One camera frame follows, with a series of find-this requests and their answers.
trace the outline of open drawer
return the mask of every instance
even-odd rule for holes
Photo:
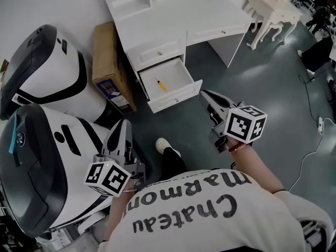
[[[202,80],[194,82],[181,59],[165,62],[140,73],[153,113],[198,95]],[[168,91],[158,84],[160,81]]]

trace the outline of power plug
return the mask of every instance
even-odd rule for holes
[[[323,120],[319,117],[319,124],[317,125],[317,130],[321,133],[323,128]]]

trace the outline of white cable
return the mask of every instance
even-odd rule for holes
[[[317,146],[317,148],[316,148],[316,150],[315,150],[314,152],[308,153],[306,156],[303,157],[303,159],[302,159],[302,161],[301,161],[301,165],[300,165],[300,173],[299,173],[299,176],[298,176],[298,178],[295,180],[295,182],[290,186],[290,188],[289,188],[289,192],[290,192],[291,189],[296,185],[296,183],[299,181],[299,179],[300,179],[300,177],[301,177],[302,167],[303,167],[303,162],[304,162],[304,160],[306,159],[306,157],[308,157],[308,156],[310,156],[310,155],[312,155],[312,154],[317,153],[317,151],[318,151],[318,149],[319,149],[319,147],[320,147],[320,145],[321,145],[321,143],[322,143],[322,140],[323,140],[323,135],[324,135],[324,121],[325,121],[325,120],[329,120],[334,126],[336,126],[336,124],[333,123],[333,121],[332,121],[331,119],[329,119],[329,118],[324,118],[324,120],[323,120],[323,124],[322,124],[322,133],[320,132],[320,135],[322,136],[322,137],[321,137],[321,140],[320,140],[320,142],[319,142],[319,144],[318,144],[318,146]]]

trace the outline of yellow screwdriver
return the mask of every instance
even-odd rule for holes
[[[160,85],[160,87],[164,90],[164,91],[168,91],[168,89],[166,88],[166,86],[164,84],[162,84],[157,78],[155,78],[157,80],[157,84]]]

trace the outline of black cable
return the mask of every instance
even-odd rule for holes
[[[317,123],[318,120],[315,119],[315,118],[313,117],[313,114],[311,113],[311,106],[310,106],[309,93],[308,93],[308,89],[307,89],[307,83],[309,83],[310,81],[305,82],[305,80],[304,80],[304,78],[303,78],[302,75],[299,75],[299,80],[300,80],[300,82],[301,82],[302,84],[304,84],[304,87],[306,88],[306,93],[307,93],[307,97],[308,97],[308,105],[309,105],[310,116],[311,116],[311,118]]]

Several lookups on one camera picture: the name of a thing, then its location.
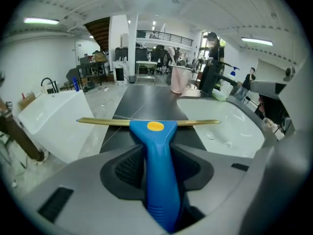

**REQUIRED WORK**
Restate the whole of the material word for word without the pictures.

**WORKED SOLUTION**
One camera frame follows, with a series of find-this requests and their answers.
trace the outline of open drawer
return the mask of every instance
even-odd rule for holes
Photo:
[[[202,80],[194,82],[181,59],[165,62],[140,73],[153,113],[198,95]],[[168,91],[158,84],[160,81]]]

trace the outline of power plug
return the mask of every instance
even-odd rule for holes
[[[323,120],[319,117],[319,124],[317,125],[317,130],[321,133],[323,128]]]

trace the outline of white cable
return the mask of every instance
even-odd rule for holes
[[[317,146],[317,148],[316,148],[316,150],[315,150],[314,152],[308,153],[306,156],[303,157],[303,159],[302,159],[302,161],[301,161],[301,165],[300,165],[300,173],[299,173],[299,176],[298,176],[298,178],[295,180],[295,182],[290,186],[290,188],[289,188],[289,192],[290,192],[291,189],[296,185],[296,183],[299,181],[299,179],[300,179],[300,177],[301,177],[302,167],[303,167],[303,162],[304,162],[304,160],[306,159],[306,157],[308,157],[308,156],[310,156],[310,155],[312,155],[312,154],[317,153],[317,151],[318,151],[318,149],[319,149],[319,147],[320,147],[320,145],[321,145],[321,143],[322,143],[322,140],[323,140],[323,135],[324,135],[324,121],[325,121],[325,120],[329,120],[334,126],[336,126],[336,124],[333,123],[333,121],[332,121],[331,119],[329,119],[329,118],[324,118],[324,120],[323,120],[323,124],[322,124],[322,133],[320,132],[320,135],[322,136],[322,137],[321,137],[321,140],[320,140],[320,142],[319,142],[319,144],[318,144],[318,146]]]

trace the outline of yellow screwdriver
return the mask of every instance
even-odd rule for holes
[[[160,85],[160,87],[164,90],[164,91],[168,91],[168,89],[166,88],[166,86],[164,84],[162,84],[157,78],[155,78],[157,80],[157,84]]]

trace the outline of black cable
return the mask of every instance
even-odd rule for holes
[[[317,123],[318,120],[315,119],[315,118],[313,117],[313,114],[311,113],[311,106],[310,106],[309,93],[308,93],[308,89],[307,89],[307,83],[309,83],[310,81],[305,82],[305,80],[304,80],[304,78],[303,78],[302,75],[299,75],[299,80],[300,80],[300,82],[301,82],[302,84],[304,84],[304,87],[306,88],[306,93],[307,93],[307,97],[308,97],[308,105],[309,105],[310,116],[311,116],[311,118]]]

Several lookups on one camera picture: the name of a thing, then its location.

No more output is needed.